## Work instructions:
Find "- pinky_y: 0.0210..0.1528" and "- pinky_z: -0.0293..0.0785" in the records below. Copy the lines holding them and every line between, exactly, and no others.
- Opening Delimiter -
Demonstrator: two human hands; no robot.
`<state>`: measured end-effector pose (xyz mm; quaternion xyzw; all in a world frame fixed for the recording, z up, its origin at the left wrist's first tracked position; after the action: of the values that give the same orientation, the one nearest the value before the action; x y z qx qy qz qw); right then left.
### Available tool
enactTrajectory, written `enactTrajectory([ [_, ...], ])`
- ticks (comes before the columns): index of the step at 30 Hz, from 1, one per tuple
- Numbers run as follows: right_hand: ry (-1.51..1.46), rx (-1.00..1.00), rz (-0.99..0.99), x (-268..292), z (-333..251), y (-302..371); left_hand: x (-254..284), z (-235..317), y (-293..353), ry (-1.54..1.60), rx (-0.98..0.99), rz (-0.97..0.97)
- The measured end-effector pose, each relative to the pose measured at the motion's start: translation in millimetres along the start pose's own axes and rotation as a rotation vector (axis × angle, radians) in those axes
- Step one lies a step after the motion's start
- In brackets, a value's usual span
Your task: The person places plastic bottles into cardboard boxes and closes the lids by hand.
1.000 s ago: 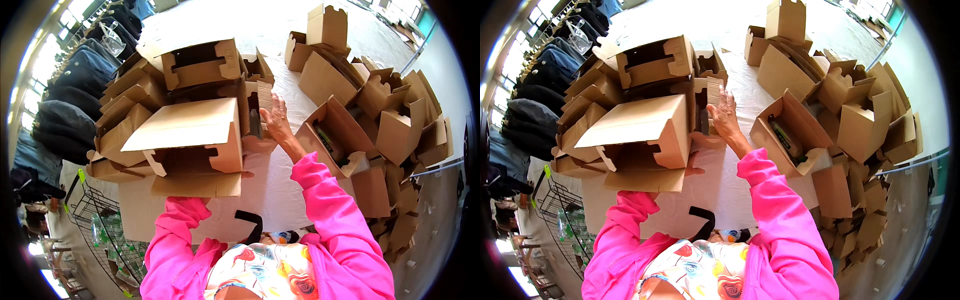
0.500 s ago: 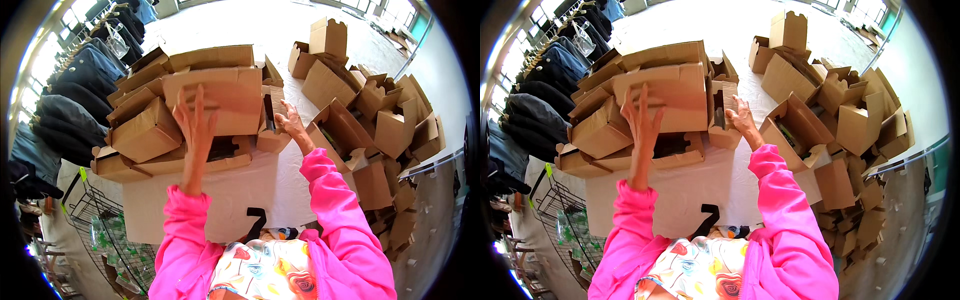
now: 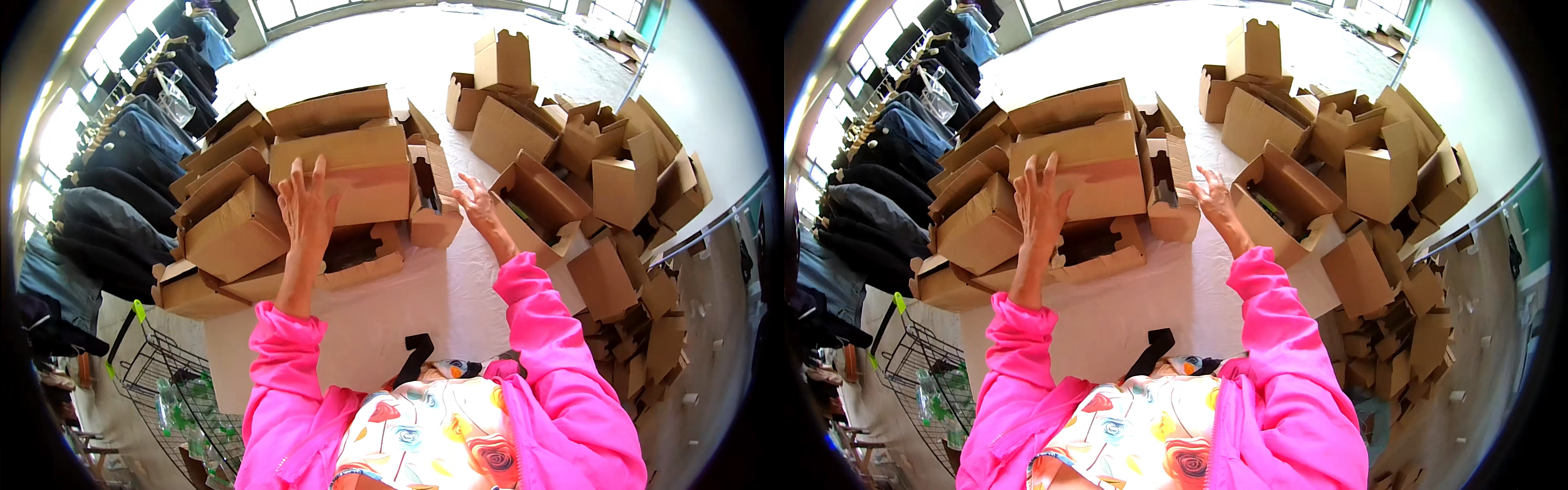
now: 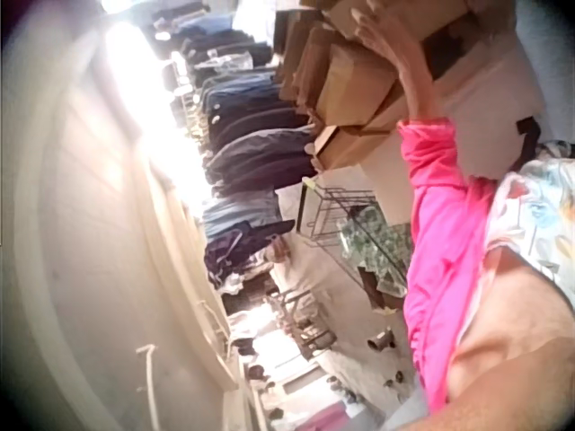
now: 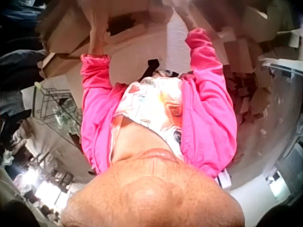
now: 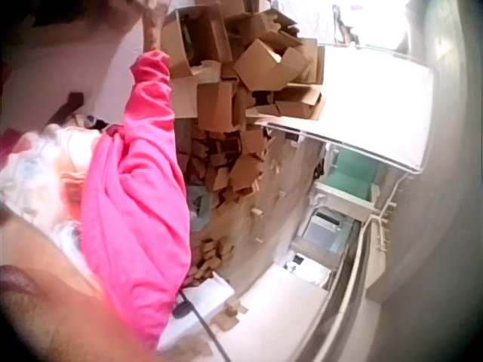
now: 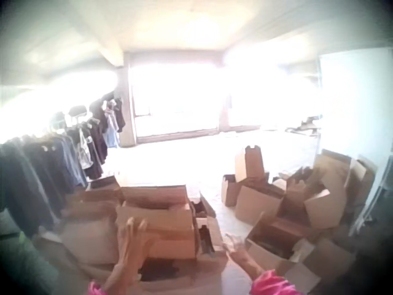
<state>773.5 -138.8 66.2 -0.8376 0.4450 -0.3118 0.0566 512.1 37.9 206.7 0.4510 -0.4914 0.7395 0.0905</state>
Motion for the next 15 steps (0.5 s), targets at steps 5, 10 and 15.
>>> enactTrajectory([
  [5,0.421,0.103,0.151,78.1,0.5,51.7,12.8,3.3,24.4,0.063,-0.025,0.075],
  [10,1.005,-0.260,0.017,143.6,66.3,105.8,17.7,10.4,33.0,0.173,-0.049,0.150],
  [15,0.938,-0.229,-0.005,154.8,101.7,115.9,47.1,58.7,53.1,0.317,-0.257,0.262],
])
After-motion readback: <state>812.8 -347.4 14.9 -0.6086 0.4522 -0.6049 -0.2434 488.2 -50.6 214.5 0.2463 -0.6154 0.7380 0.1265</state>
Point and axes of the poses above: each hand's wrist, its own y-axis away from the middle knuckle, its own x-axis out of the back of the hand, z = x × y, the point moved 9 cm from there along -y, towards the middle knuckle, and after that the axes turned 3 degrees about z, right-handed, at the moved point
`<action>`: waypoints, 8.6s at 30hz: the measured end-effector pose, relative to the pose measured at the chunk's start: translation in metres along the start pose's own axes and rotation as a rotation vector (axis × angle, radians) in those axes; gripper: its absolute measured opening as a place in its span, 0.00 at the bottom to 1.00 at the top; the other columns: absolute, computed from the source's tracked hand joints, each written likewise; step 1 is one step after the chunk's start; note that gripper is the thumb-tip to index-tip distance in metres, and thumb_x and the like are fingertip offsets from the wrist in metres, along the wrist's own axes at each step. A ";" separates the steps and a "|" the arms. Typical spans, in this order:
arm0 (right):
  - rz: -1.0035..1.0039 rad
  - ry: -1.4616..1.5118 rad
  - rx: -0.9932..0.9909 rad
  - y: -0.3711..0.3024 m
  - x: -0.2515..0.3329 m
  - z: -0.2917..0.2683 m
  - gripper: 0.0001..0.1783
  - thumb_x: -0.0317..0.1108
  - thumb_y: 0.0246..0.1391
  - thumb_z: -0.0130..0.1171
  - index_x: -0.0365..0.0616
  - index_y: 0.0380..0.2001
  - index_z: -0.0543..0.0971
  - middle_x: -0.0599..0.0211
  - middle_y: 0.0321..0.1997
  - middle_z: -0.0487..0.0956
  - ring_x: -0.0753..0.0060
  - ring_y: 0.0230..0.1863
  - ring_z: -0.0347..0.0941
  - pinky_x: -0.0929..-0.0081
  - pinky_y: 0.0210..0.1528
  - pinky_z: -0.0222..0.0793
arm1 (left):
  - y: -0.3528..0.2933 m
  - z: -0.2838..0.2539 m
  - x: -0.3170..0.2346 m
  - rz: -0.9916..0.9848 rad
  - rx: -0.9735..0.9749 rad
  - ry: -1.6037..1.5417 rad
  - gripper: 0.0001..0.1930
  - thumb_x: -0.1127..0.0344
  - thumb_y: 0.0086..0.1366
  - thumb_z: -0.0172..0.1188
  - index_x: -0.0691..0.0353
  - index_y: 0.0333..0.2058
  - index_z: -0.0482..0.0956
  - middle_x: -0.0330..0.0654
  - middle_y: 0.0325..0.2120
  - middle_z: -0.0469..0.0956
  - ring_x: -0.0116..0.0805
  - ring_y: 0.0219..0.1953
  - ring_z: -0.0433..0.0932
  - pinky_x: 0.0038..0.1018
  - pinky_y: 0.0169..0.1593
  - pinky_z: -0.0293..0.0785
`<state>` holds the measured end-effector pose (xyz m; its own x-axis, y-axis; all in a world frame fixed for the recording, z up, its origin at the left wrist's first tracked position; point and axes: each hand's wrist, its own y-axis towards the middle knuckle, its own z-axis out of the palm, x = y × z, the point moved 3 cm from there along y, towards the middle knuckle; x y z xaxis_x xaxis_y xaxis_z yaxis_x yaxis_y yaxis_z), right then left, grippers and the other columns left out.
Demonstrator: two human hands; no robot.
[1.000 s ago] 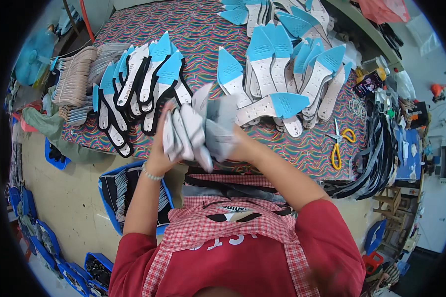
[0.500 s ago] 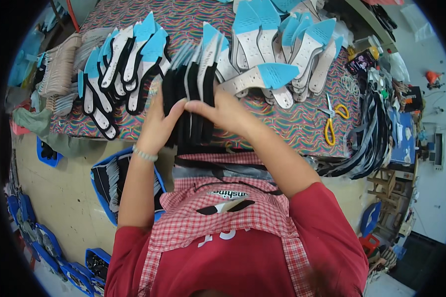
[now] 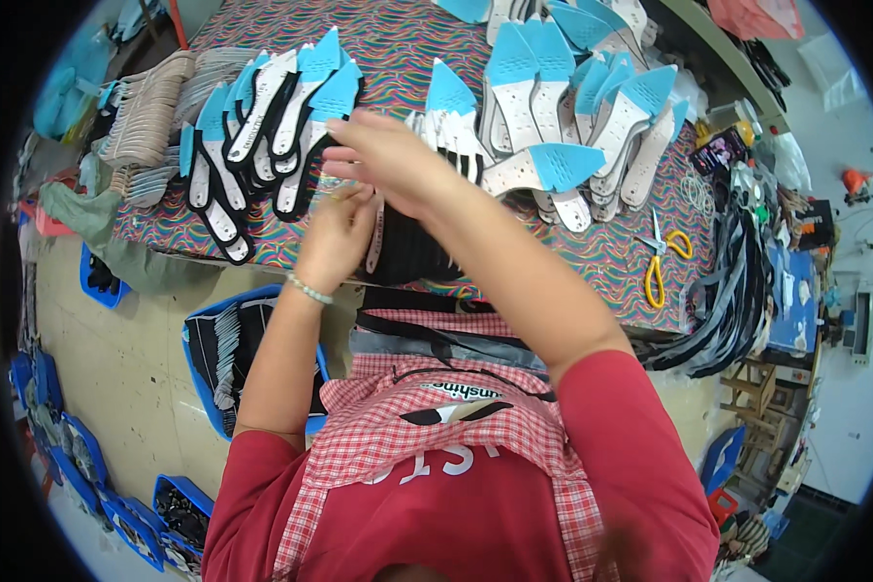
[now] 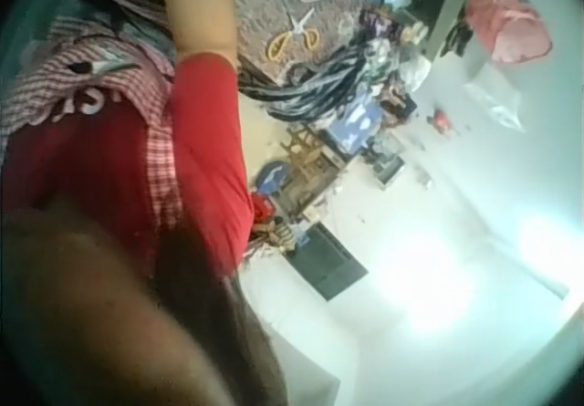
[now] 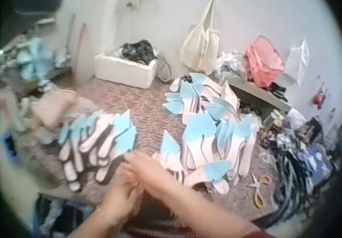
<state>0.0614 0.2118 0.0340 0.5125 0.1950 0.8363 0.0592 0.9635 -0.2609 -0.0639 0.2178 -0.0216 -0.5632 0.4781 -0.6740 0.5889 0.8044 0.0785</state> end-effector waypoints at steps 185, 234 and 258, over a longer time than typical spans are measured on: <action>-0.055 -0.346 -0.006 0.103 -0.093 0.088 0.21 0.21 0.46 0.56 0.40 0.47 0.73 0.65 0.39 0.79 0.73 0.39 0.75 0.75 0.44 0.70 | 0.014 -0.110 0.152 -0.271 -0.172 -1.525 0.18 0.63 0.63 0.57 0.64 0.49 0.72 0.41 0.39 0.79 0.32 0.38 0.79 0.29 0.43 0.76; -0.876 -1.287 0.060 0.079 0.007 0.089 0.23 0.45 0.61 0.49 0.40 0.52 0.74 0.49 0.53 0.74 0.55 0.57 0.69 0.58 0.57 0.63 | -0.001 -0.120 0.085 0.029 -0.108 0.627 0.49 0.62 0.47 0.70 0.68 0.64 0.50 0.57 0.47 0.70 0.53 0.48 0.73 0.40 0.49 0.70; -0.011 -0.281 -0.206 -0.082 -0.048 -0.031 0.32 0.37 0.64 0.48 0.31 0.65 0.53 0.53 0.58 0.69 0.69 0.51 0.71 0.74 0.54 0.68 | 0.018 -0.063 0.063 -0.075 -0.023 0.196 0.60 0.33 0.45 0.66 0.81 0.60 0.53 0.69 0.53 0.67 0.57 0.57 0.68 0.37 0.57 0.67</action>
<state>0.0587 0.1174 -0.0001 0.2567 0.2548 0.9323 0.2501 0.9143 -0.3187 -0.1257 0.2848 -0.0160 -0.7082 0.4747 -0.5226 0.5293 0.8469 0.0520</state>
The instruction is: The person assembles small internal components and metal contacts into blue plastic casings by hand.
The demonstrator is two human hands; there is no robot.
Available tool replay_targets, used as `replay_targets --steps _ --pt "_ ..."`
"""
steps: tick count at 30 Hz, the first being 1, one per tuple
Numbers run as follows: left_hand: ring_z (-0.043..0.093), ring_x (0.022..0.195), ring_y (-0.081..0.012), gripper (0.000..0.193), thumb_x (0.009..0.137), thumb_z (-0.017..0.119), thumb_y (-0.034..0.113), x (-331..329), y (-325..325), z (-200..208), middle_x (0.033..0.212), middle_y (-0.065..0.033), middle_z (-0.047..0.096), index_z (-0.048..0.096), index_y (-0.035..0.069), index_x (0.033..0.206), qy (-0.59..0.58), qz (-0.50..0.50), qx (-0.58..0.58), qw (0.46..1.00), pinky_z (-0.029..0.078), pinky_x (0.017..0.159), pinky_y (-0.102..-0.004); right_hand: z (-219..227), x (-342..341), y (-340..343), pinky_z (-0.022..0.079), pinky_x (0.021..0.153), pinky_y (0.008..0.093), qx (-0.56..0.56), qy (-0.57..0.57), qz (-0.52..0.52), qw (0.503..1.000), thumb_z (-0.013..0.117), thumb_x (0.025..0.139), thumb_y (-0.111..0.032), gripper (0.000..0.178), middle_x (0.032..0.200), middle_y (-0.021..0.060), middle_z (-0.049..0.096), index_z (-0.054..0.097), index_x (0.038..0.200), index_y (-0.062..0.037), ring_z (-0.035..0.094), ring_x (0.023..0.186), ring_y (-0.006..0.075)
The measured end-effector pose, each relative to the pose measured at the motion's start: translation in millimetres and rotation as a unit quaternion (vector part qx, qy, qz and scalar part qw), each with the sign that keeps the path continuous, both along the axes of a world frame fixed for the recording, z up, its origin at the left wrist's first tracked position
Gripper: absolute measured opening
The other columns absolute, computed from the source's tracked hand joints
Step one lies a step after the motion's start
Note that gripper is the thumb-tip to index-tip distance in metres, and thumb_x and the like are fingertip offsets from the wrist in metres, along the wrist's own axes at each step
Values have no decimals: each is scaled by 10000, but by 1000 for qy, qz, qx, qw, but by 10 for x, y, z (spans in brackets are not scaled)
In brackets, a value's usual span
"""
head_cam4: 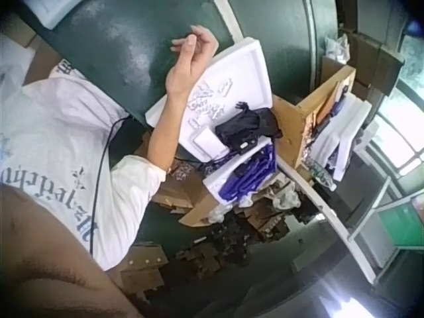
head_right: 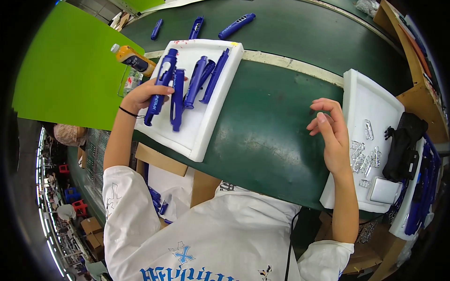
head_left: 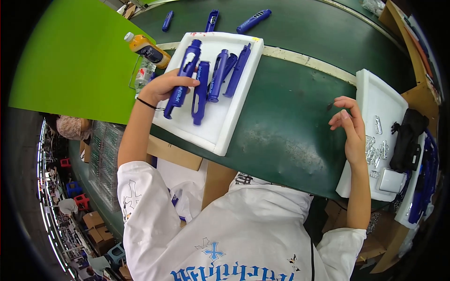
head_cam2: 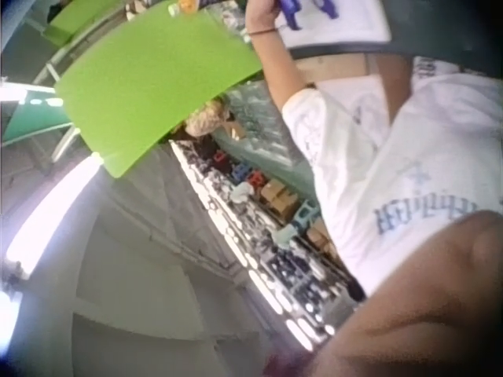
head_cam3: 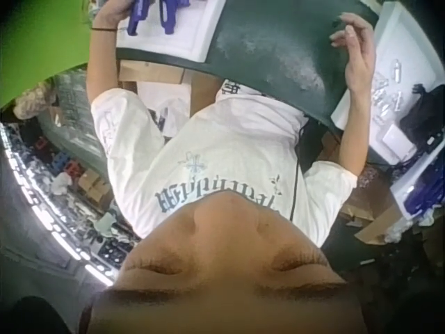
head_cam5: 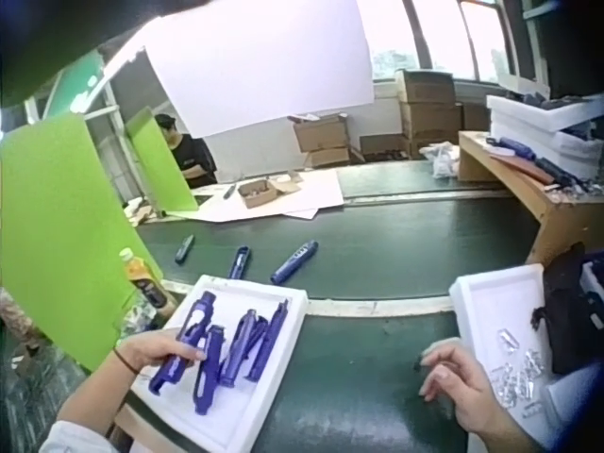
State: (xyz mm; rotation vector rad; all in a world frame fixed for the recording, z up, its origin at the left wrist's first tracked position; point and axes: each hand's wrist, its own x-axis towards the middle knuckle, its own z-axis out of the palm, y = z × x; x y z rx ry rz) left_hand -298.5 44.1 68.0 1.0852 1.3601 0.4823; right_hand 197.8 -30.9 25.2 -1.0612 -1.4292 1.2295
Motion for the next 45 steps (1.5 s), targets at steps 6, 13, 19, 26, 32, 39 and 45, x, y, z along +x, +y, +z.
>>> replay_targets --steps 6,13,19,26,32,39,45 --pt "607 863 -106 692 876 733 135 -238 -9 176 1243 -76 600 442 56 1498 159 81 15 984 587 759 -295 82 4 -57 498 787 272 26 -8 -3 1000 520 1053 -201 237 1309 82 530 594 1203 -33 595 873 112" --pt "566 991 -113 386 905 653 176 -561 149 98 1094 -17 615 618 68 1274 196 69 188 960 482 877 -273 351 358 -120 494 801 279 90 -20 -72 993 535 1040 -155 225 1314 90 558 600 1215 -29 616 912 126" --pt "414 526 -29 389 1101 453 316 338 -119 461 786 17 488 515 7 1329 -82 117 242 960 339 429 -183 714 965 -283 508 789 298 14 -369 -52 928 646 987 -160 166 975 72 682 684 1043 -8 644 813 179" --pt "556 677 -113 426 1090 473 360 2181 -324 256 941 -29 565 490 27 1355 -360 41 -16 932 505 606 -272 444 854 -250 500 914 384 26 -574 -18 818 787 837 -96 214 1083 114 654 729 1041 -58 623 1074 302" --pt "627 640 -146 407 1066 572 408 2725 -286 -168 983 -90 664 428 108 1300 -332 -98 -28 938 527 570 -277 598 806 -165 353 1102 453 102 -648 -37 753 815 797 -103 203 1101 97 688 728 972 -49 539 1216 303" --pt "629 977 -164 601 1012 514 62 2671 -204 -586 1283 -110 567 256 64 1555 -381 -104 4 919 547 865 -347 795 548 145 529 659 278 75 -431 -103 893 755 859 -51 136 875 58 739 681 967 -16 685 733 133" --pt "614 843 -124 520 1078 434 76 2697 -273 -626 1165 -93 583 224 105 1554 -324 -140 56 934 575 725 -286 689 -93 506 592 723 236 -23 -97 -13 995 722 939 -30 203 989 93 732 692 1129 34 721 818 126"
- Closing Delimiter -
## Completed exercise:
  - pinky_y: 0.0210..0.1528
  - pinky_z: -0.0222..0.0793
arm1 (left):
  - y: -0.3528..0.2933 m
  - z: -0.2838..0.2539 m
  - x: -0.3170..0.2346 m
  - rz: -0.9916..0.9848 rad
  - rx: -0.9735..0.9749 rad
  - ry: -1.6037..1.5417 rad
  - gripper: 0.0001..0.1930
  - thumb_x: -0.1127..0.0344
  - thumb_y: 0.0086..0.1366
  - thumb_z: -0.0172..0.1188
  - index_x: -0.0691..0.0353
  - index_y: 0.0333..0.2058
  - index_z: -0.0482..0.0956
  - middle_x: -0.0330..0.0654
  - middle_y: 0.0325..0.2120
  - middle_z: -0.0469..0.0956
  - ring_x: -0.0116..0.0805
  - ring_y: 0.0219..0.1953
  - ring_z: -0.0433..0.0932
  - pinky_x: 0.0038..0.1018
  - pinky_y: 0.0169..0.1593
  - pinky_z: -0.0293..0.0785

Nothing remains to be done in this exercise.